On the other hand, austerity measures seem to inspire confidence in international investors (although there is no real proof of that) and are necessary if a government is continually increasing its debt.
Expansion is what some consider to be the answer to the crisis. Instead of cutting spending, one should use smart reforms to incentivise economic growth. This would prevent all the nasty side effects of austerity measures and help countries out of a crisis. However growth rates in the western part of the world have been steadily decreasing, suggesting that economic growth is no longer possible on levels like India is experiencing at the moment. Additionally there is the looming question, which nobody dares to answer: What happens if countries continue to increase their debts instead of paying them back? Do we want to find out? Is it responsible to future generations to only plan for the next few years?

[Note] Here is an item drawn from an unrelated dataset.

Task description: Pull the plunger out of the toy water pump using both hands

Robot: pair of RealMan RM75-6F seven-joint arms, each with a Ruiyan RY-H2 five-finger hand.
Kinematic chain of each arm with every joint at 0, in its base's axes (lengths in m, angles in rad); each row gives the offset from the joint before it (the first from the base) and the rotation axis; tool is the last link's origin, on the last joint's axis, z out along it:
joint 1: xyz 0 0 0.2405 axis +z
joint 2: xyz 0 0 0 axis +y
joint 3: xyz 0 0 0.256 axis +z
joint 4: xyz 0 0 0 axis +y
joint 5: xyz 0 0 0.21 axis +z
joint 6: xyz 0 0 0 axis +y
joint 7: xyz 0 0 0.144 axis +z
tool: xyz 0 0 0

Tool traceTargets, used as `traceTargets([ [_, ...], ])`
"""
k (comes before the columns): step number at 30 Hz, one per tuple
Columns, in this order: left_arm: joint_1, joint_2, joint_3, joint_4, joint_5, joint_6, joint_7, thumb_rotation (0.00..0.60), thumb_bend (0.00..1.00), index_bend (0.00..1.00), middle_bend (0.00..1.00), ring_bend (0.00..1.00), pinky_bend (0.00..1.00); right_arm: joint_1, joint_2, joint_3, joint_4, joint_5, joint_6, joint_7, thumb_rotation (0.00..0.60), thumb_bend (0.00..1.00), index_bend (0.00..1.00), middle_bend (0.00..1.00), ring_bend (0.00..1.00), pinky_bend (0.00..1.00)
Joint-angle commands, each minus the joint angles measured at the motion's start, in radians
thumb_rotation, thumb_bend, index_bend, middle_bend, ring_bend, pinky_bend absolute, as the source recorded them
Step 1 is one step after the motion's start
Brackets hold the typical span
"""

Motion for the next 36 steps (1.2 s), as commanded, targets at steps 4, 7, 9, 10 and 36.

In truth, the only way to determine which way is the best, is to try them out and compare the results. I will analyse the austerity measures taken thus far by the European Union in response to the financial crisis, in order to find whether they have helped in mitigating the impact of the crisis, or even helped steer back into stability.
For the purpose of this short essay, I will focus on the developments in Ireland, since its crisis began as far back as March 2008. First, I will take a closer look at the Irish government's implementation of the so called Troika plan. In Chapter 3 I will compare the over-time changes in Ireland with the EU, using various statistics. I will conclude this paper with my personal opinion on the situation and my outlook on the near future.
2. Irish Bailout
In 2008 the Irish market slowly started destabilising, until the government was finally incapable of receiving international loans at viable rates. In November 2010 Ireland asked for help from the so called “Troika”, consisting of the International Monetary Fund (IMF), the European Commission and the European Central Bank (ECB). Ireland was authorised to receive 22.41€ billion by the IMF, of which only 3.36€ billion have remained undrawn. (cf. IMF, 2013, p.4) In exchange, Ireland agreed under the MoU (Memorandum of Understanding) to be bound to an austerity programme. “The key objective of the programme is to restore financial market confidence in the Irish economy's banking sector and the sovereign. Breaking the pernicious feedback loops between the fiscal and financial crises should enable the economy to return to sustainable growth.” (European Commission, 2011,p. 19) “The crisis has exposed important weaknesses in the public finances which had been masked by strong growth in the boom years. These include a narrow tax base and strong reliance on cyclical tax revenue - in particular related to property transactions - used to finance structural increases in expenditure.” (European Commission, 2011,p. 15)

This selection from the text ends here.